Your goal ::
Using the listing below, keep only the lines with the word "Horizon" and copy them.

Available records ::
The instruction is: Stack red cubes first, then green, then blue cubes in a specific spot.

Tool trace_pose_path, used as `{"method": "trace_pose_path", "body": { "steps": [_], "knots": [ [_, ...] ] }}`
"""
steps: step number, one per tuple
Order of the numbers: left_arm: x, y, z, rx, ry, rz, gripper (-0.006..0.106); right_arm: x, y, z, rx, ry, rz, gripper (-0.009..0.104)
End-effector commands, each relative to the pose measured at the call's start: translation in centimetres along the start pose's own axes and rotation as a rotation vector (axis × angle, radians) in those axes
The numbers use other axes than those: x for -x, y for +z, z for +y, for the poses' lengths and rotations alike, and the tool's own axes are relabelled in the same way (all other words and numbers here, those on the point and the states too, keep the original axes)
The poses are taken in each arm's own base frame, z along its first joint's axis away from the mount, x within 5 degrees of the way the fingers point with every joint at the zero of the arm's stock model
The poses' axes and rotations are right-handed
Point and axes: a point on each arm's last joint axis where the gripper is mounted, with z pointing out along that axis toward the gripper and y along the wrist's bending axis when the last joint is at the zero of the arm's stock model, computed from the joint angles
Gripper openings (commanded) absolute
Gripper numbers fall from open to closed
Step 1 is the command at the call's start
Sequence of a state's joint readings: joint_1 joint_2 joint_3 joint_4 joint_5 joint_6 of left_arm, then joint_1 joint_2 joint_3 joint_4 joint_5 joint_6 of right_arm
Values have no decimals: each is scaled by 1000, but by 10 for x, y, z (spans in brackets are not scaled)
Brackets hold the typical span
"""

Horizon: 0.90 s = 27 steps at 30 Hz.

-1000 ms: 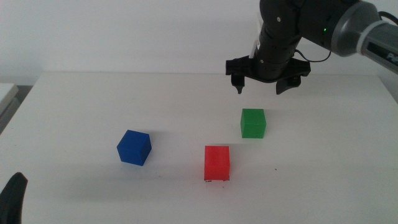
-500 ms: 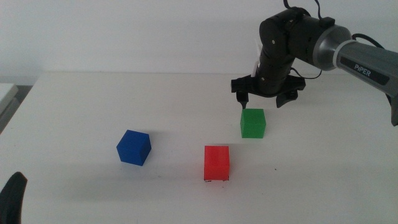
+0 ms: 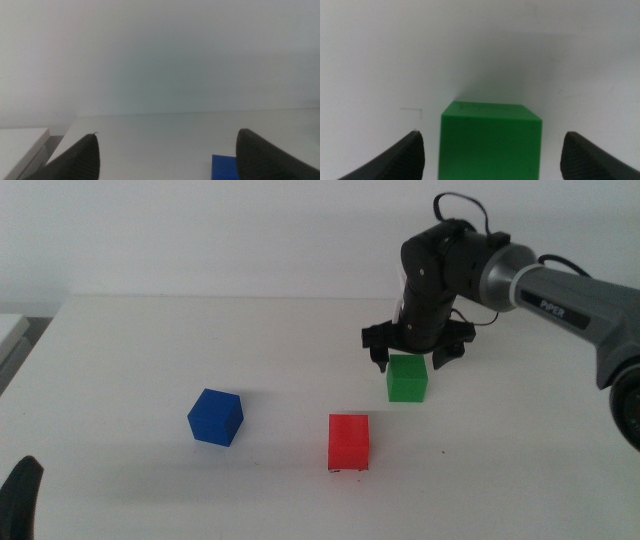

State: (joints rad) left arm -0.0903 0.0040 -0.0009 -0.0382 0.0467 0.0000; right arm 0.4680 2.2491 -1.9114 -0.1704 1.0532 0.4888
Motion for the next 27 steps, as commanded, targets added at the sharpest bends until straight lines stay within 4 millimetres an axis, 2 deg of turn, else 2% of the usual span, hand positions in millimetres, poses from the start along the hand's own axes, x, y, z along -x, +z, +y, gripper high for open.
{"method": "trace_pose_path", "body": {
  "steps": [1, 5, 11, 13, 16, 20, 23, 27],
  "knots": [
    [1, 0, 0, 1, -4, -16, 91, 1, 6, 1, -7, -7, -3, 84],
    [1, 0, 0, 1, -4, -16, 91, -1, 16, 2, -12, -1, 10, 73],
    [1, 0, 0, 1, -4, -16, 91, -2, 15, 3, 4, 15, 26, 19],
    [1, 0, 0, 1, 4, -15, 91, -1, 6, 4, 24, 26, 17, 7],
    [1, 0, 0, 1, 4, -15, 91, -6, -22, 3, 55, 34, -5, 6],
    [1, 0, 0, 1, 4, -15, 91, -31, -76, 11, 78, 21, -90, 12],
    [1, 0, 0, 1, 4, -17, 91, -49, -107, 20, 58, 42, -127, 13],
    [1, 0, 0, 1, 4, -17, 91, -74, -127, 47, 54, 59, -113, 13]
  ]
}}
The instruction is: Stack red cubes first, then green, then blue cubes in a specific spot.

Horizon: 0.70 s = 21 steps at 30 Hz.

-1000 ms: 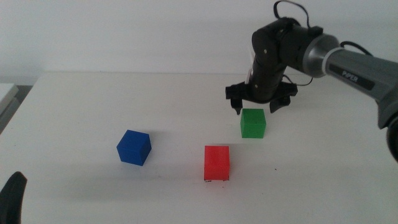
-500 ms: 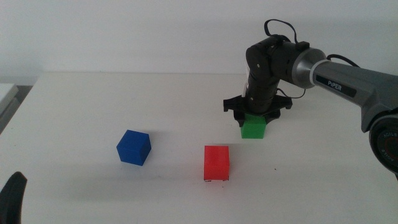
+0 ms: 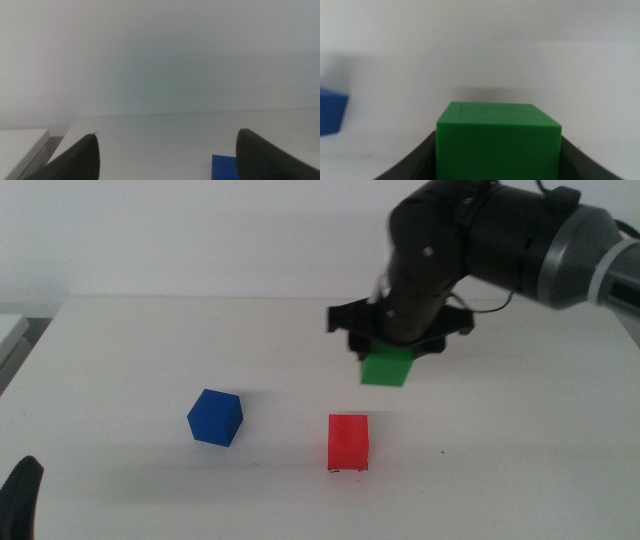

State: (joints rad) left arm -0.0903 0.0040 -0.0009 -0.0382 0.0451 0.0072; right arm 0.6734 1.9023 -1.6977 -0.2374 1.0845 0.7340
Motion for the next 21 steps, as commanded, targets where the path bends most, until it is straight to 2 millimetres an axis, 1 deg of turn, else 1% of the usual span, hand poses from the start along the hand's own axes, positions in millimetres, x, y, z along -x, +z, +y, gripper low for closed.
{"method": "trace_pose_path", "body": {
  "steps": [1, 3, 5, 8, 11, 16, 21],
  "knots": [
    [1, 0, 0, 1, -3, -15, 91, -16, -8, 14, -12, 5, 9, 13],
    [1, 0, 0, 1, -3, -15, 91, -28, -7, 29, -11, -6, 28, 13],
    [1, 0, 0, 1, -3, -15, 91, -36, -3, 38, -18, -13, 37, 13],
    [1, 0, 0, 1, -3, -15, 91, -43, 4, 46, -31, -20, 44, 13],
    [1, 0, 0, 1, -3, -15, 91, -46, 12, 49, -44, -28, 58, 13],
    [1, 0, 0, 1, -3, -15, 91, -45, 24, 49, -87, -46, 38, 13],
    [1, 0, 0, 1, -3, -15, 91, -45, 32, 53, -70, -47, 34, 13]
  ]
}}
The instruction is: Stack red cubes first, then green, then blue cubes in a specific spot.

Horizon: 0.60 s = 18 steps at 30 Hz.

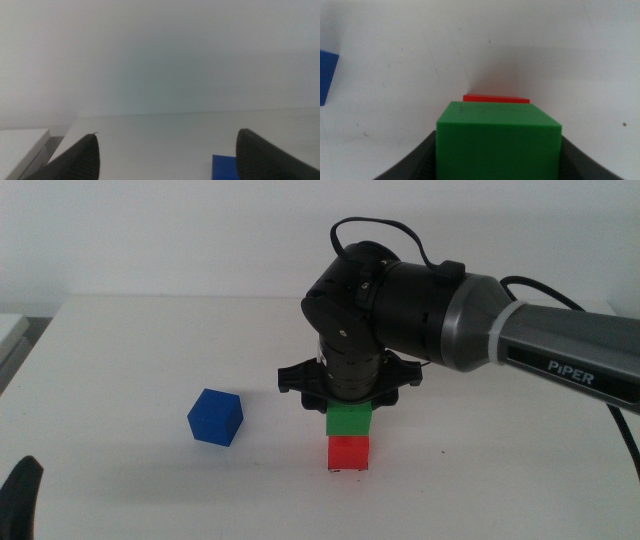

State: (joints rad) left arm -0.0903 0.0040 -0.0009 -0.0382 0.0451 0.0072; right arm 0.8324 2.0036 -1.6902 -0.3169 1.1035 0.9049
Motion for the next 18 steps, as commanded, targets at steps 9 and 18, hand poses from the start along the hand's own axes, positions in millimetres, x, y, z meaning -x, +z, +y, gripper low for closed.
{"method": "trace_pose_path", "body": {
  "steps": [9, 18],
  "knots": [
    [1, 0, 0, 1, 1, -16, 91, 1, 13, -1, -33, 10, -7, 13],
    [1, 0, 0, 1, 1, -16, 91, 1, 18, -1, -52, 19, -5, 13]
  ]
}}
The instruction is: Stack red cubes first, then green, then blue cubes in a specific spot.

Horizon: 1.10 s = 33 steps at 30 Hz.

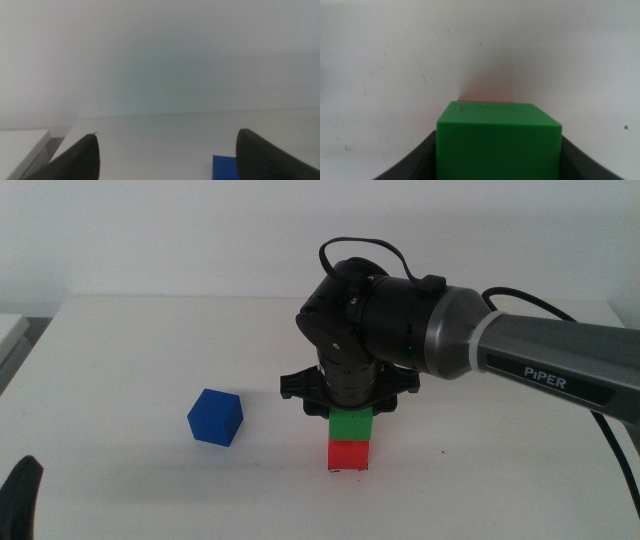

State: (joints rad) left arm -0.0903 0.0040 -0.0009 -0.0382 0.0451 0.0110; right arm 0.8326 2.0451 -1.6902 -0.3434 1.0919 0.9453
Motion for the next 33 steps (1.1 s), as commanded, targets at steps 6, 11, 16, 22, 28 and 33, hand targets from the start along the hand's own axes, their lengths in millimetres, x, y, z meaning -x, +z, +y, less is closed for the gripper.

Response to the exercise ::
Horizon: 0.90 s = 27 steps at 30 Hz.
Horizon: 0.70 s = 21 steps at 30 Hz.
Horizon: 0.60 s = 18 steps at 30 Hz.
Horizon: 1.10 s = 33 steps at 30 Hz.

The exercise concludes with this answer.